摘要

Forest insect outbreaks can impose significant tree mortality across vast forested landscapes. The current epidemic of mountain pine beetle, Dendroctonus ponderosae Hopkins, for example, has led to the mortality of pine trees in western Canada and the U.S. spanning tens of millions of hectares. The ecological processes driving mountain pine beetle outbreaks are governed by multiple feedback mechanisms, thresholds, and external constraints that exist along a spatial continuum from individual insect-tree interactions to landscape level change.
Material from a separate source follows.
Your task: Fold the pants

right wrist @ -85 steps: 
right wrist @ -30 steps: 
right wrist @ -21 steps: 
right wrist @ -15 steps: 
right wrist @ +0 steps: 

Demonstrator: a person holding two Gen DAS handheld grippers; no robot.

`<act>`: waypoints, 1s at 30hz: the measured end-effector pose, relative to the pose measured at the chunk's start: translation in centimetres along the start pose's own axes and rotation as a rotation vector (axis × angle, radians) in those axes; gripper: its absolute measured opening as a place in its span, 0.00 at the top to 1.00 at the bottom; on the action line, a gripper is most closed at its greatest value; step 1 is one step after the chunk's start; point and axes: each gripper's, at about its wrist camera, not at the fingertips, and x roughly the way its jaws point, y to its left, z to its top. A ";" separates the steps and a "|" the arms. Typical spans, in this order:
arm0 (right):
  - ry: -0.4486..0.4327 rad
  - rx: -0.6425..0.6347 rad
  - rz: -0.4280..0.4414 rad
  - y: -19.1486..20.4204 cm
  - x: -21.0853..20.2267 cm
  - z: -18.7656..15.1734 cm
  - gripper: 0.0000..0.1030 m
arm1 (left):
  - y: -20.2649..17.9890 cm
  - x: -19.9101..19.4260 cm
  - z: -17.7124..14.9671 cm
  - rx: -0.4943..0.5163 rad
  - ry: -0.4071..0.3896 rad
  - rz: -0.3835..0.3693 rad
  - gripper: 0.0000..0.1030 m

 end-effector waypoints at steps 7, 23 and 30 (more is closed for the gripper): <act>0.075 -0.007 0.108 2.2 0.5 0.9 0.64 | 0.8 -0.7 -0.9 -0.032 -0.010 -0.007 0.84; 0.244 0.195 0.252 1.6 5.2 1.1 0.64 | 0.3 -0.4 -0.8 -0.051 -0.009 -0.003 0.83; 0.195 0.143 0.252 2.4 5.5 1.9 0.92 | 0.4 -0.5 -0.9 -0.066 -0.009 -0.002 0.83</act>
These components of mountain pine beetle epidemics need to be explicitly parameterized in modeling efforts that aim to predict where insect disturbance will occur in a forest each year and the amount of tree mortality that will ensue as a result. However, do date, minimal efforts exist that examine how local level interactions between beetles and trees translate into broader patterns of tree mortality, and those that do are limited to relatively local scales. In this study, we present an agent-based model that simulates how tree mortality results from the combination of beetle-tree interactions, beetle-to-beetle communication, tree defense to beetle attack, beetle density dynamics, host tree availability, dispersal behavior, and landscape heterogeneity. Our model is tested using data from an area in central British Columbia, Canada, that is near the center of the current outbreak in that region. The model simulates both overall tree mortality and spatial patterns of tree mortality, producing results that are similar to those observed in aerial surveys of tree health. Moving forward, the computational efficiency of our model demonstrates the capability to be applied to large, regional landscapes when implemented with sufficient computing resources.